#### WHAT YOU NEED TO DO
Please output, without any change, the lines of the material below from the very first through the one with "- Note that".

#### COLLECTED DATA
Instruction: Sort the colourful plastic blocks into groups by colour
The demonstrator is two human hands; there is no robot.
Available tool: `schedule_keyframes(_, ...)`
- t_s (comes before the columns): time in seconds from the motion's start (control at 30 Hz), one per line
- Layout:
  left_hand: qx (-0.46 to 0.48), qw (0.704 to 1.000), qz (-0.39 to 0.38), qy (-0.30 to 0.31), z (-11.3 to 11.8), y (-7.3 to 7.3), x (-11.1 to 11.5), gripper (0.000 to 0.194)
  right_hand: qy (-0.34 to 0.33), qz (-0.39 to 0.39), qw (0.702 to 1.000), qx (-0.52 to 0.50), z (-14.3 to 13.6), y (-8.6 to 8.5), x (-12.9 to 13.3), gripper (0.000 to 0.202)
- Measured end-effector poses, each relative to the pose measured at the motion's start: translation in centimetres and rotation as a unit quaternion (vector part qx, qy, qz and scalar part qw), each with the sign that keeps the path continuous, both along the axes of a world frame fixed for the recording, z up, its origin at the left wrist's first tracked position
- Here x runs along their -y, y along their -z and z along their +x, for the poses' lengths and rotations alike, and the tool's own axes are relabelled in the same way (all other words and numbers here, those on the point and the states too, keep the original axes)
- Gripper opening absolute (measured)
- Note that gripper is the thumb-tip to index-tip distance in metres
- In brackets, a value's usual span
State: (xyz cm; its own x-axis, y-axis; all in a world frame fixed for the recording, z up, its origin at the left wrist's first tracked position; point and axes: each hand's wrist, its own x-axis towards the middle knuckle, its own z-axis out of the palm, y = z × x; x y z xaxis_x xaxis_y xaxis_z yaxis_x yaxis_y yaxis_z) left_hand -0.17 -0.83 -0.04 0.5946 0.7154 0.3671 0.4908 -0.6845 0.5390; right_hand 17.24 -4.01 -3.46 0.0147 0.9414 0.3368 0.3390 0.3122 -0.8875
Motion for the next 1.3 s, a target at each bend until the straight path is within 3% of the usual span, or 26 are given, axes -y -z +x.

#### SOLVED EXERCISE
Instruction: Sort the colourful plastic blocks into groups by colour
The demonstrator is two human hands; there is no robot.
Available tool: `schedule_keyframes(_, ...)`
- t_s (comes before the columns): time in seconds from the motion's start (control at 30 Hz), one per line
- Layout:
  left_hand: qx (-0.46 to 0.48), qw (0.704 to 1.000), qz (-0.39 to 0.38), qy (-0.30 to 0.31), z (-11.3 to 11.8), y (-7.3 to 7.3), x (-11.1 to 11.5), gripper (0.000 to 0.194)
  right_hand: qy (-0.34 to 0.33), qz (-0.39 to 0.39), qw (0.702 to 1.000), qx (-0.52 to 0.50), z (-14.3 to 13.6), y (-8.6 to 8.5), x (-12.9 to 13.3), gripper (0.000 to 0.202)
- Measured end-effector poses, each relative to the pose measured at the motion's start: translation in centimetres and rotation as a unit quaternion (vector part qx, qy, qz and scalar part qw), each with the sign that keeps the path continuous, both along the axes of a world frame fixed for the recording, z up, its origin at the left wrist's first tracked position
- Here x runs along their -y, y along their -z and z along their +x, for the poses' lengths and rotations alike, and the tool's own axes are relabelled in the same way (all other words and numbers here, those on the point and the states too, keep the original axes)
- Gripper opening absolute (measured)
- Note that gripper is the thumb-tip to index-tip distance in metres

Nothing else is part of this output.